Structural basis of human alpha-1-antitrypsin deficiency

Abstract

Two common variants, S and Z, of alpha-1-antitrypsin result in respectively a mild and severe circulating deficiency which predisposes towards the development of emphysema. A feature unique to the Z variant is the impaired secretion from the hepatocyte resulting in intra-cellular accumulation of insoluble, partially glycosylated antitrypsin. Peptide mapping techniques revealed that the S protein differed from the normal by the substitution of a glutamic acid by a valine residue, and the circulating Z protein differed from the normal by the substitution of a different glutamic acid by a lysine residue. Cyanogen bromide fragmentation of antitrypsin gave about ten fragments one of which contained the S and Z mutation sites.
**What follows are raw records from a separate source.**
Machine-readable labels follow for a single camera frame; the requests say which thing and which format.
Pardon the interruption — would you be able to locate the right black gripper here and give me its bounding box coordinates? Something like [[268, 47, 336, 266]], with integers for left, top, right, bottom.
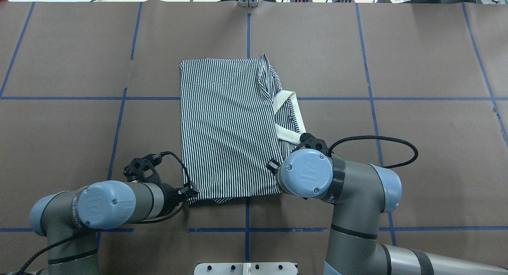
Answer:
[[266, 159, 281, 176]]

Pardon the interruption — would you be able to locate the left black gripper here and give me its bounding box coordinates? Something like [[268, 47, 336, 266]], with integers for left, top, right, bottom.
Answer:
[[158, 181, 199, 216]]

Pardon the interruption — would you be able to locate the striped polo shirt white collar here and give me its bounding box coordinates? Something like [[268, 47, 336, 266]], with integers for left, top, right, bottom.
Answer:
[[180, 54, 306, 204]]

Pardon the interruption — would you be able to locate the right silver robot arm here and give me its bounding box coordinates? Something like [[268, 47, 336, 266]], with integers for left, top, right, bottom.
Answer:
[[266, 149, 507, 275]]

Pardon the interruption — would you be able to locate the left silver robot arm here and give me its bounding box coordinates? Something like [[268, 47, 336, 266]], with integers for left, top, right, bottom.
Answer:
[[16, 181, 198, 275]]

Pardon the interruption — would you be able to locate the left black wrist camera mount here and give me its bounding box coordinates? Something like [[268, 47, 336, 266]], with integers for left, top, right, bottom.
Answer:
[[123, 153, 163, 186]]

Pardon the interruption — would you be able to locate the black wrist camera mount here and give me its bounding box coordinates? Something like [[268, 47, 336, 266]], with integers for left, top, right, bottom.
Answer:
[[123, 153, 163, 186], [294, 133, 331, 156]]

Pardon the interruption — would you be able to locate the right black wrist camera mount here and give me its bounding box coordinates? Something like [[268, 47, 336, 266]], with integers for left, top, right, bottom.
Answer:
[[294, 133, 331, 156]]

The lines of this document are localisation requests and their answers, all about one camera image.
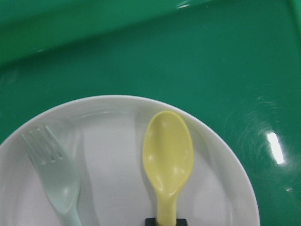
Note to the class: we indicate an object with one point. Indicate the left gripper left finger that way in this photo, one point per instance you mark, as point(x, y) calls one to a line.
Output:
point(150, 222)

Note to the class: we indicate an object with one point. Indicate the green plastic tray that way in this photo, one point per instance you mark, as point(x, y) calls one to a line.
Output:
point(234, 64)

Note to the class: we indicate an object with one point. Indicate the yellow plastic spoon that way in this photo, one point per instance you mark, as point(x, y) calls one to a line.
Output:
point(168, 158)

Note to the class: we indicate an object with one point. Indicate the pale green plastic fork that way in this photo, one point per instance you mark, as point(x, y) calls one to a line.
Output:
point(57, 173)

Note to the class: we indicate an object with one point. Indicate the white round plate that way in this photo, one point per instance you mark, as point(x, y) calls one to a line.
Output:
point(104, 136)

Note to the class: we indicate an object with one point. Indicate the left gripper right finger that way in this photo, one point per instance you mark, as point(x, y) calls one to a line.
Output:
point(181, 222)

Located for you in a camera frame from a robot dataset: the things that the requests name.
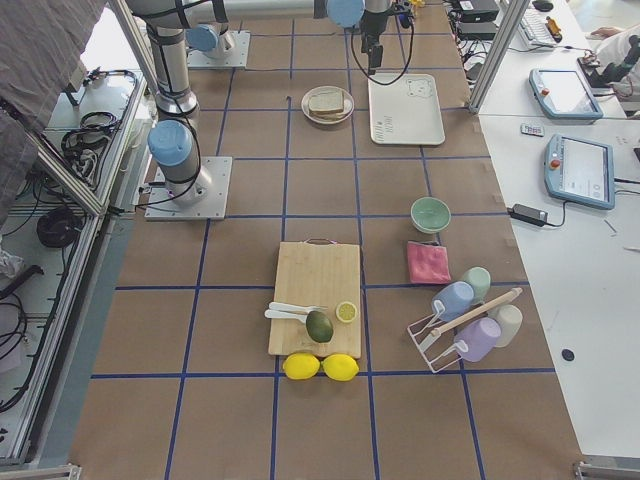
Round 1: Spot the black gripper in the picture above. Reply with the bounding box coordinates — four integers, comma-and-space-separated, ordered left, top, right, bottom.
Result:
360, 0, 413, 75

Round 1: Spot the round white plate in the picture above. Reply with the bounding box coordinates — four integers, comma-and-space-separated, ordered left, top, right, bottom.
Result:
301, 86, 354, 125

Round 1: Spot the bread slice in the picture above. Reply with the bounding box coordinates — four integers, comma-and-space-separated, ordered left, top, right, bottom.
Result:
309, 102, 353, 124
308, 90, 344, 111

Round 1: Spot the white bear tray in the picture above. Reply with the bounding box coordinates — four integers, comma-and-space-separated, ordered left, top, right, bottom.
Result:
368, 73, 445, 146

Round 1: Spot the mint green bowl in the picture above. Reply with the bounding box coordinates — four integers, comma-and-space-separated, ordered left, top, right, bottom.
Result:
410, 197, 451, 234

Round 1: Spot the upper blue teach pendant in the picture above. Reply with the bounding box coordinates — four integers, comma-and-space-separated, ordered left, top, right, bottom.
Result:
529, 69, 603, 121

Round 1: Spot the blue teach pendant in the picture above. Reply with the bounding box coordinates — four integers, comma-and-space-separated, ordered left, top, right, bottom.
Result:
529, 69, 603, 121
543, 134, 615, 210

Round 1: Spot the pink cloth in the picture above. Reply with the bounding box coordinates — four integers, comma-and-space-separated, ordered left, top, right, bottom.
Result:
407, 241, 451, 285

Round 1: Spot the wooden cutting board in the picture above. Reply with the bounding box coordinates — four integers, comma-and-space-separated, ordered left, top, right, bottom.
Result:
268, 241, 361, 359

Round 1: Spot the small black power brick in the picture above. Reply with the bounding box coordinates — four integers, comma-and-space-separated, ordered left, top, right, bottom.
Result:
507, 203, 548, 227

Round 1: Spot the lower blue teach pendant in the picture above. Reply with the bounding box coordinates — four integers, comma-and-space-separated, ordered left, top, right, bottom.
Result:
543, 134, 615, 210

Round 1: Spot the brown paper table cover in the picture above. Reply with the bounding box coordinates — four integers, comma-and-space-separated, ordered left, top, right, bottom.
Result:
70, 4, 580, 479

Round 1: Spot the green cup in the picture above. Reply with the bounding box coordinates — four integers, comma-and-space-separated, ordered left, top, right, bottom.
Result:
460, 266, 491, 304

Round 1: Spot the blue cup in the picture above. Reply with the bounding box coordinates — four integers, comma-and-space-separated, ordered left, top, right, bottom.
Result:
431, 281, 474, 322

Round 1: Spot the half lemon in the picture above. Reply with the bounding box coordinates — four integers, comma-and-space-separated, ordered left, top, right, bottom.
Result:
335, 301, 359, 324

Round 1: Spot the green avocado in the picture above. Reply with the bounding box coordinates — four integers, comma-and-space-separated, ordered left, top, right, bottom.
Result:
305, 310, 334, 343

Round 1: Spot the white cup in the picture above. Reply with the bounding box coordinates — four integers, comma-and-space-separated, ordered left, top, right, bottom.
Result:
488, 304, 523, 348

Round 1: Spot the purple cup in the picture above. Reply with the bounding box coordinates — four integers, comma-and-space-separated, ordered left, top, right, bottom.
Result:
454, 317, 501, 362

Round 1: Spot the right yellow lemon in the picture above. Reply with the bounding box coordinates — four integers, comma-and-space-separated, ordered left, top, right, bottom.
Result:
321, 353, 359, 382

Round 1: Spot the yellow lemon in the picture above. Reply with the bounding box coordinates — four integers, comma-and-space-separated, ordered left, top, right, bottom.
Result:
282, 352, 321, 380
321, 353, 359, 382

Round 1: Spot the left yellow lemon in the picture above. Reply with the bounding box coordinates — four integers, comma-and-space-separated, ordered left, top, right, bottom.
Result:
282, 352, 321, 380

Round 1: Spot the aluminium frame post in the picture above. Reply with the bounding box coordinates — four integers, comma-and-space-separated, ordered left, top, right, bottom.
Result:
468, 0, 529, 114

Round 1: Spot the white wire cup rack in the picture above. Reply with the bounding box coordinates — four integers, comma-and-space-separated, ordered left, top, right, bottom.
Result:
407, 287, 522, 373

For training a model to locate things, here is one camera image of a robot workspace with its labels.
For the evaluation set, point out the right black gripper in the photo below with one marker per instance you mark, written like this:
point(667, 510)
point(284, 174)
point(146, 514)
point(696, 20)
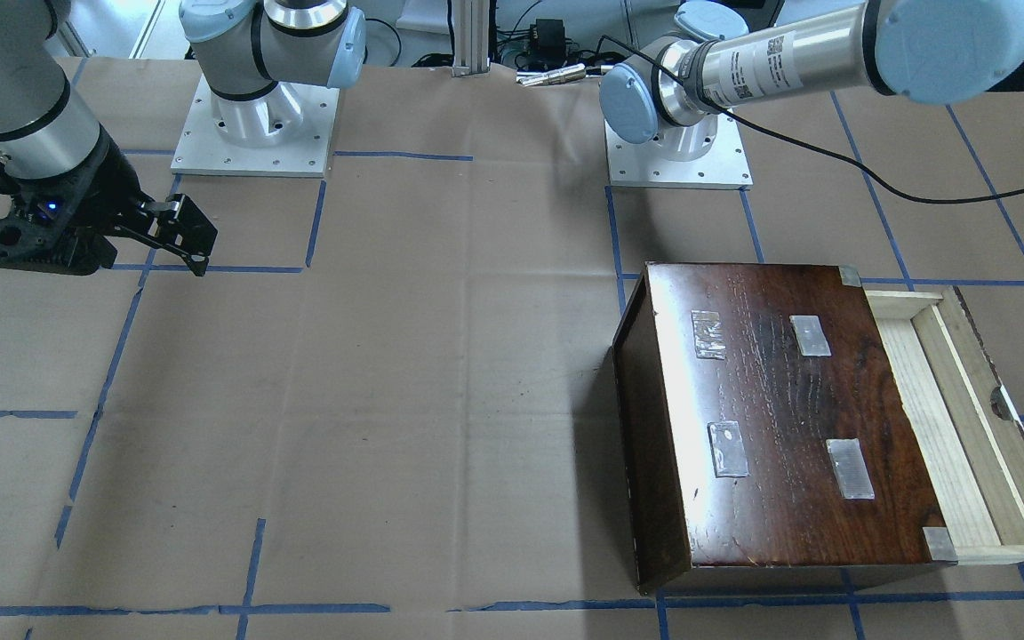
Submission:
point(106, 191)

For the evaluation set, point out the light wooden drawer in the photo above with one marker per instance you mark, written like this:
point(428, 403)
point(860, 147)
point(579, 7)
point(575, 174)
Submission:
point(971, 437)

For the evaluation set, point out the dark wooden drawer cabinet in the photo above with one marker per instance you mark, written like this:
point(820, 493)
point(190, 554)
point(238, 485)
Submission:
point(766, 443)

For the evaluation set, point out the black power adapter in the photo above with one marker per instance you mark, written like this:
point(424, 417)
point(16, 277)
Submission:
point(547, 41)

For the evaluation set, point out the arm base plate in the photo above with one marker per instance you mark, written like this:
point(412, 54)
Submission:
point(708, 155)
point(284, 134)

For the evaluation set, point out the aluminium frame post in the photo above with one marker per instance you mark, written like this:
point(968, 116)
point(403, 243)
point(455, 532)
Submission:
point(471, 24)

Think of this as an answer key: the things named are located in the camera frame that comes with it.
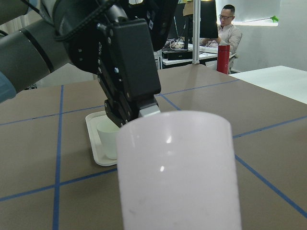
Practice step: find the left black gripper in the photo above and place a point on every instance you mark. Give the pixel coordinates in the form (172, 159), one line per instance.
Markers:
(85, 28)

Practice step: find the pale green ikea cup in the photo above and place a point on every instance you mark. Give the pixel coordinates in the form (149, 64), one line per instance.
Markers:
(107, 132)

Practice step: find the pink ikea cup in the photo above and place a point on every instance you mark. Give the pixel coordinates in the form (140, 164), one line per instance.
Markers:
(177, 171)

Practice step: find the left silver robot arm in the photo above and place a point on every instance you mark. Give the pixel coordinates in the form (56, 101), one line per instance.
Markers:
(31, 53)

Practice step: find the cream plastic tray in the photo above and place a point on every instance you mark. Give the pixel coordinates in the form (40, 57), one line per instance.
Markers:
(99, 156)

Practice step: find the red thermos bottle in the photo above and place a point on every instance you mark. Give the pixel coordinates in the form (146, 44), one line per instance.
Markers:
(223, 58)

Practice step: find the black computer monitor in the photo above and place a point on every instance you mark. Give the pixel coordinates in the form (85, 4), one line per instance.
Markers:
(208, 23)

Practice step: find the man with glasses background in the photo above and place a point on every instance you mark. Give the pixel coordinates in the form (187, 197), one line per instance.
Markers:
(228, 34)

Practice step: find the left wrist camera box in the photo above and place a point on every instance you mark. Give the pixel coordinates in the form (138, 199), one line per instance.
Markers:
(135, 60)

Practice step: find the aluminium frame post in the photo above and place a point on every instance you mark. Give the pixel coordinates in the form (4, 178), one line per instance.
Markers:
(196, 31)

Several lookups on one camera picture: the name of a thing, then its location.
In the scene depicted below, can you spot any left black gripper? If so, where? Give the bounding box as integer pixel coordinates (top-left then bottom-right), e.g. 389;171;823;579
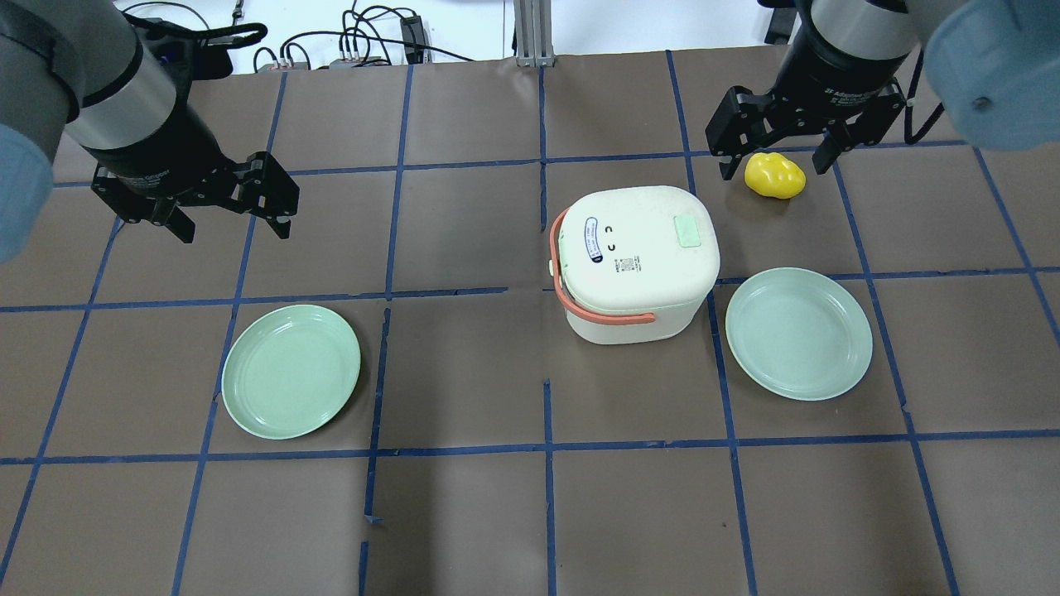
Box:
86;103;301;243

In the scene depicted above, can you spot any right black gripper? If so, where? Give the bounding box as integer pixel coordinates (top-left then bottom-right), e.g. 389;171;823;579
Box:
706;37;906;180

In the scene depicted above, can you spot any white rice cooker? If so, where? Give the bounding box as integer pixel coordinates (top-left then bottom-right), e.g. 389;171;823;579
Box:
548;185;720;344

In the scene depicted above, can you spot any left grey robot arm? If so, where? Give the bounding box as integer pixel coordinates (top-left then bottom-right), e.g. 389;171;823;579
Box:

This fragment of 109 residues was sequenced and was large enough to allow a computer prediction of secondary structure. The S protein mutation site is predicted to be on a hydrophilic aspect of an alpha-helical section. Hence the presence of the new valine could result in incorrect folding or aggregation of the nascent protein to give intra-cellular degradation and decreased cellular export. The Z mutation has introduced a new lysine adjacent to another lysine in a position of the molecule that is likely to be externally situated and in a non-helical region. Paired basic residues are known to act as molecular markers for protein modification. The pathogenesis of the Z deficiency would be explicable by the new paired basic residues competing with an earlier homologous binding site at the rough endoplasmic reticulum level. Some of the Z protein will be processed but much of it will be arrested at the stage of incomplete glycosylation.